___ INPUT DATA ___

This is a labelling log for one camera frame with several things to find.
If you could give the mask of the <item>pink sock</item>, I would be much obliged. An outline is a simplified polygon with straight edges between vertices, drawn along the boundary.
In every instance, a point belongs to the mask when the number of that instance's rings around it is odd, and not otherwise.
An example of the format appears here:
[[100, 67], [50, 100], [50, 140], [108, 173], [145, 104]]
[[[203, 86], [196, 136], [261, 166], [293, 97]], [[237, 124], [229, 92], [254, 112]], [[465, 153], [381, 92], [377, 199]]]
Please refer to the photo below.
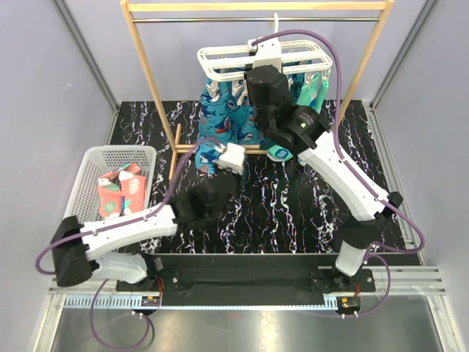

___

When a line in the records above holds "with", that line is to be reported.

■ EXPECTED OUTPUT:
This is a labelling log for one camera frame with several things to find.
If you could give the mask of the <item>pink sock</item>, I would be much obliged. An outline is a simplified polygon with straight edges between vertices, drawn along the boundary.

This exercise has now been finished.